To prepare for the next novel viral threat, researchers and companies are taking lessons from the COVID vaccine process to try to make lightning-fast vaccine development the norm. Infectious disease specialists stress the need to train and maintain a skilled workforce of vaccine experts and call for more funding earlier in the process. Studies suggest some of the tweaks made to streamline the testing and approval of the COVID vaccine – combining phases one and two of human trials, for instance, and instituting rolling reviews – could be applied to the creation of most vaccines without compromising safety.

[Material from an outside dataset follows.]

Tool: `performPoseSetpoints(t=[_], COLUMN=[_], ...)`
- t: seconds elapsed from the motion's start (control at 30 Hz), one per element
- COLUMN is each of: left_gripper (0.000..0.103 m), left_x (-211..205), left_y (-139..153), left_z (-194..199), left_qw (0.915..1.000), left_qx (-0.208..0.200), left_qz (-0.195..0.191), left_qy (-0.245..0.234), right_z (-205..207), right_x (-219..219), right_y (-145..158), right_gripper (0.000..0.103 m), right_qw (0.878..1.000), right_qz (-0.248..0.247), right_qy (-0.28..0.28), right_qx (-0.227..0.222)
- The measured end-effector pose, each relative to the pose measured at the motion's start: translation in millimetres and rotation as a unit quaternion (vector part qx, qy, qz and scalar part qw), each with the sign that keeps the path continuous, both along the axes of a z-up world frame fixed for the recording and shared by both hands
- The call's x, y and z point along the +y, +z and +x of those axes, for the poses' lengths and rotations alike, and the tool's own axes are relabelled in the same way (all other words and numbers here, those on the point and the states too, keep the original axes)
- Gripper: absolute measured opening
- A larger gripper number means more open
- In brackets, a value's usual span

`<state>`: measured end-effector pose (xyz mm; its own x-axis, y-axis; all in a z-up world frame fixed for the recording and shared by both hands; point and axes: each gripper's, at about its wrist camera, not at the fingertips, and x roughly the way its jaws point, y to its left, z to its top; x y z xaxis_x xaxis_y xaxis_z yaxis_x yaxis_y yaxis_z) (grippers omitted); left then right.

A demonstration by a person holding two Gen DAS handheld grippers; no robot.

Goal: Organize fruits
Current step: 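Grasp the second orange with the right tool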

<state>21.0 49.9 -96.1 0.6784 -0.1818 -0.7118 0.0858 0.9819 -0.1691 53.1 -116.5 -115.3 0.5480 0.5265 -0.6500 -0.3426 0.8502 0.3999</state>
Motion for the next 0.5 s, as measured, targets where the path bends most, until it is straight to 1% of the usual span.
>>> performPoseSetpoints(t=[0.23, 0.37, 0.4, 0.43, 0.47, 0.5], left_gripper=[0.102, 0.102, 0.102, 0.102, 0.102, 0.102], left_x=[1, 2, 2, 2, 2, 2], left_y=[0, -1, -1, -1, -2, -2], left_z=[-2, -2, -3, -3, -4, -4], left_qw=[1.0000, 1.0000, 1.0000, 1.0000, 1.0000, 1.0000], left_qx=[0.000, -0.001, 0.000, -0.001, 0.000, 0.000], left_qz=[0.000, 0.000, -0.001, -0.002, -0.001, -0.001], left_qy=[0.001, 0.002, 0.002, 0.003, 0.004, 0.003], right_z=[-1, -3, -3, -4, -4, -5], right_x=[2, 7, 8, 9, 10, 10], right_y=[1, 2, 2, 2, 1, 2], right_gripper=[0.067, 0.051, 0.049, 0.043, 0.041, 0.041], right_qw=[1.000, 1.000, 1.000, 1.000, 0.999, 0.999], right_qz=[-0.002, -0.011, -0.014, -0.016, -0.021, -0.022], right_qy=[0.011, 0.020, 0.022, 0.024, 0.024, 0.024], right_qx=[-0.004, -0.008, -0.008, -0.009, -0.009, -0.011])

Technology is also taking on a bigger role in attempts to replicate the speed of the COVID vaccine development process, including the use of artificial intelligence (AI) to help scientists quickly search through, analyze, and make connections between decades of research.

In one example, Pfizer is planning to expand its use of the AI and machine-learning tools it used during the pandemic to do things like help their clinical-development teams decide which trial sites will yield the most useful data by predicting COVID- 19 incidence at the local level.

And in July 2023, CEPI announced it was giving the Houston Methodist Research Institute (HMRI) nearly US$5 million for a project that uses AI to design the potential epitopes – pieces of virus protein that could trigger an immune response – of particularly aggressive viruses and then uses lab testing to identify which of those designs are candidates for developing into vaccines.

This follows several other AI-heavy projects CEPI is investing in as part of its five-year, $3.5 billion plan to shrink vaccine development timelines to 100 days. The research from those projects will go into CEPI's "vaccine library," a globally accessible store of scientific knowledge, data, and prototype versions of vaccines against a range of viruses that pose a risk to public health. If a new outbreak emerges, vaccine developers should be able to pick a vaccine design "off the shelf," adapt it to fight the new virus, and avoid the next pandemic.